In the case of the new X-tools die generation for the RX 4.0 thermoforming packaging machine, the edge strips required for guiding the thermoformable film through the machine are reduced from 19.5 to 15 mm without compromising the packaging procedure.
The seal seam width for thermoformed packs is usually 5 mm. By reducing this to 3 mm, significant material savings can be made in the area of film required to produce the pack. Innovative dies ensure maximum seal seam quality is achieved.
It is also possible to further reduce the width of the sealing flanges across the machine running direction by using servo-operated shifting units for the sealing and cutting stations.
When producing packs with larger radii, the use of a strip punch is unavoidable. It is for this reason that a 5 mm strip of land at right angles to the machine running direction has to be provided for standard strip punch dies.
However, a segmented cutting tool can be used to reduce the strip of land to 3 mm at right angles to the machine running direction. By combining the segmented cutting tool with the other technology mentioned above, it is possible to further optimise material consumption, and the necessary investment is very quickly amortised by the significant material savings.

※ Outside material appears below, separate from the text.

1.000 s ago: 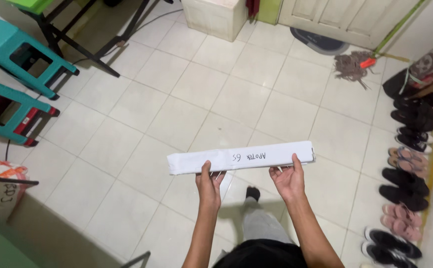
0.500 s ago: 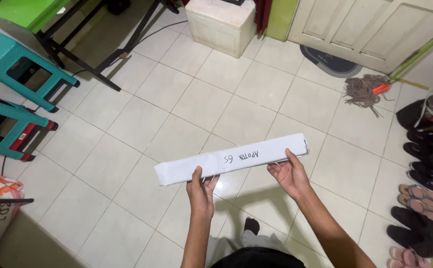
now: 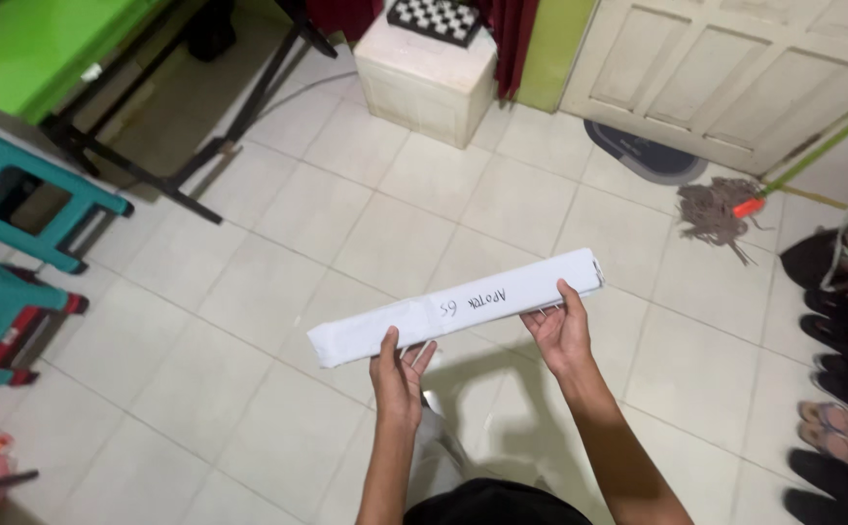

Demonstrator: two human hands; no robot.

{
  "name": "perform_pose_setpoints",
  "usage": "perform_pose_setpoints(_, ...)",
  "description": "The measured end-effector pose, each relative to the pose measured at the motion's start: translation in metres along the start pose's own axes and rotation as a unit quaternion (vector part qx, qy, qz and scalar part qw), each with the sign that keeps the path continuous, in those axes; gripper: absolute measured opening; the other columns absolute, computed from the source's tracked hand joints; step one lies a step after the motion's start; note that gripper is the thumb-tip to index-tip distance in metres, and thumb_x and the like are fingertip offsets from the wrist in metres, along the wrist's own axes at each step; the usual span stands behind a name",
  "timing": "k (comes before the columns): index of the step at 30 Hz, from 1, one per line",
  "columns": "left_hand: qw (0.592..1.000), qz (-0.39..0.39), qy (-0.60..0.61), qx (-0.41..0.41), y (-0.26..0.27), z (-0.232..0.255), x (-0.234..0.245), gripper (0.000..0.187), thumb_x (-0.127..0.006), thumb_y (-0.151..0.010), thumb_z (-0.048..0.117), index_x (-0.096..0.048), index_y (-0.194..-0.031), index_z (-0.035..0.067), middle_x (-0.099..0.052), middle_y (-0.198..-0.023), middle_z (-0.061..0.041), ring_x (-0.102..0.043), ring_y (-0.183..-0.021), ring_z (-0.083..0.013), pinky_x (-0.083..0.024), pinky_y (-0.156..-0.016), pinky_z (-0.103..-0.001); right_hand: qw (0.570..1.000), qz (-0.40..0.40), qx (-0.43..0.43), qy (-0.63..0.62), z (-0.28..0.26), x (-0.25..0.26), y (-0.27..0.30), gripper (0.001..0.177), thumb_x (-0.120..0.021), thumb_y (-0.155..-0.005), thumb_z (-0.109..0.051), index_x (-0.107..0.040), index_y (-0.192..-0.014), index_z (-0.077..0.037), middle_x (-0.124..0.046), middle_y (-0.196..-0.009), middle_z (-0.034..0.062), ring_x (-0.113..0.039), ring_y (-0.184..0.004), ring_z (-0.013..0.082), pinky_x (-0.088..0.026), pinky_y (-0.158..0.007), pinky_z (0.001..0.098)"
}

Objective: The person picks up a stack of clothes hangers from the floor, moves them to a table, and then picks up a wrapped package and a small container, placing them on a shelf.

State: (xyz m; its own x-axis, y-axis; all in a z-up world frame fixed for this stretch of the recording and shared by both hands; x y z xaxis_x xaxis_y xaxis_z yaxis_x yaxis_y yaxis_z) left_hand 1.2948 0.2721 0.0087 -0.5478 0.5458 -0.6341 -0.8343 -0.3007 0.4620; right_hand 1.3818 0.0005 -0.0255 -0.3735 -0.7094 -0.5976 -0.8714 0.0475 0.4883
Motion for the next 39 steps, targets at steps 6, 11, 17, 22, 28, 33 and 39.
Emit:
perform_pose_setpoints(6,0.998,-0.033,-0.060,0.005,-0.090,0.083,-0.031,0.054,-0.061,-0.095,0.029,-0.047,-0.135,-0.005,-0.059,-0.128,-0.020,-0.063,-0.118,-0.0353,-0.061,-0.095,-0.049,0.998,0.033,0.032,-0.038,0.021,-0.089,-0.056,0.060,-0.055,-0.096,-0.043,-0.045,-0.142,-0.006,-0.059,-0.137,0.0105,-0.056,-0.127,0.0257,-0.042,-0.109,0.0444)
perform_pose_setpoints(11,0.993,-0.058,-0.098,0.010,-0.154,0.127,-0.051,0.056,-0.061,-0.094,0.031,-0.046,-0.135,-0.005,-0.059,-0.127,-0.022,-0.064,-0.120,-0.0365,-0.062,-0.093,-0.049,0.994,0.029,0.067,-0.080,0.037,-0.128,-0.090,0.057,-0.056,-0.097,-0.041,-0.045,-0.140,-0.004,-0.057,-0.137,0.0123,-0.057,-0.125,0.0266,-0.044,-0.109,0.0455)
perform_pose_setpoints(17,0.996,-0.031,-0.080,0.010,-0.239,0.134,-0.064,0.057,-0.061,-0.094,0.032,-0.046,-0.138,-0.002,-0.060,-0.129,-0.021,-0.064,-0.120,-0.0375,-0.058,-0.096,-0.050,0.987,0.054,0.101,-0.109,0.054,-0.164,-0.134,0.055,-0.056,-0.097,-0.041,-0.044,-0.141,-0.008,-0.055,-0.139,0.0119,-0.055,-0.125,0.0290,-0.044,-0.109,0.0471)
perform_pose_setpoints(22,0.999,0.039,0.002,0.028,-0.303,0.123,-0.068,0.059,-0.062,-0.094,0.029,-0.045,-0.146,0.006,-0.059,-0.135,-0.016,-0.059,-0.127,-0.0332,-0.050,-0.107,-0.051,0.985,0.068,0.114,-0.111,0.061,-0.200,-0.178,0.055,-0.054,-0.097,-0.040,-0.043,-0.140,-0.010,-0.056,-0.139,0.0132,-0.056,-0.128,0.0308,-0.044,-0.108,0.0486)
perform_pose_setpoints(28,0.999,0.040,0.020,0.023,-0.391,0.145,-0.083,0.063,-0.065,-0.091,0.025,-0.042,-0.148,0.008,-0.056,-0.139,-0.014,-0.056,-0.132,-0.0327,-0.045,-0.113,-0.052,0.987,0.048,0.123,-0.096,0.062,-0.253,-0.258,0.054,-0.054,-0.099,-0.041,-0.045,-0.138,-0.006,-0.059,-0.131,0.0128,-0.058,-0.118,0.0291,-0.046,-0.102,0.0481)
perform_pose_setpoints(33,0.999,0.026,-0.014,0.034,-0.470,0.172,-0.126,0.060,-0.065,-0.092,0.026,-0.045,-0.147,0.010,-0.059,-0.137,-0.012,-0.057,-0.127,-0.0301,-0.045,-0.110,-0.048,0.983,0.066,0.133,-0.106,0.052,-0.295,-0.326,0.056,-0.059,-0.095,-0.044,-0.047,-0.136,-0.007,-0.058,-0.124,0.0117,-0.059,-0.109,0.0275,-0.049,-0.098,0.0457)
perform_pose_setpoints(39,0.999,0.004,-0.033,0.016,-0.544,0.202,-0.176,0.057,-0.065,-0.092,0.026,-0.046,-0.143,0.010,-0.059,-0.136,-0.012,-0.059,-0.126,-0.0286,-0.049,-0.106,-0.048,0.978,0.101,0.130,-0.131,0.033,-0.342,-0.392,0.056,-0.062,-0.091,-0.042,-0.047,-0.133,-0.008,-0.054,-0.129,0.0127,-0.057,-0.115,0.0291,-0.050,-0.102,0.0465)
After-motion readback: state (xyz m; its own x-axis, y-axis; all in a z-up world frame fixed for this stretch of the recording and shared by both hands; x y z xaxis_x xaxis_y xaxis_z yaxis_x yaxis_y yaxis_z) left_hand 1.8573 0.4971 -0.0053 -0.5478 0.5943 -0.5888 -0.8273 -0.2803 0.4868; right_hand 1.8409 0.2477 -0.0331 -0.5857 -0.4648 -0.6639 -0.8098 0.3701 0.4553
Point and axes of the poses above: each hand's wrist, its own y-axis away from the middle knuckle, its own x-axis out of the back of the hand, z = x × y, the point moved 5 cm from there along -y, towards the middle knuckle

When it comes to producing shaped contour packs, MULTIVAC can offer innovative cutting tools, which ensure the packs are cut with virtually no trim, as well as other cutting systems such as the BAS 20 shaped contour cutter, where the trim is reduced considerably. MULTIVAC's complete cutting tools also contribute to virtually halving the punch waste produced by cutting out shaped contour packs.
The X-line from MULTIVAC sets a new benchmark in the market for reduced consumption of packaging materials. The new generation of thermoforming packaging machines, which was shown for the first time at interpack 2017, is equipped with a wide range of innovative technology. In addition to the X-tools described above, there is also MULTIVAC Pack Pilot, which supports operators in setting up the thermoform packaging machine to the optimum level. When new recipes are created, the machine sets the parameters itself to the optimum operating point, using the die set data and the features for pack, product and packaging material that have been selected. This leads to significant savings as regards product, packaging materials and production time. The X-line also has a level of sensor control never achieved before. Using closed control circuits, the Multi Sensor Control constantly captures a wide range of process values, such as for forming, evacuation, and sealing. These are then combined and controlled to the optimum level for every process stage - and this guarantees excellent packaging results are achieved with efficient use of materials. And last but not least, film consumption is reduced significantly by the reduction in film loss during start-up and die conversion, particularly where there are frequent format changes.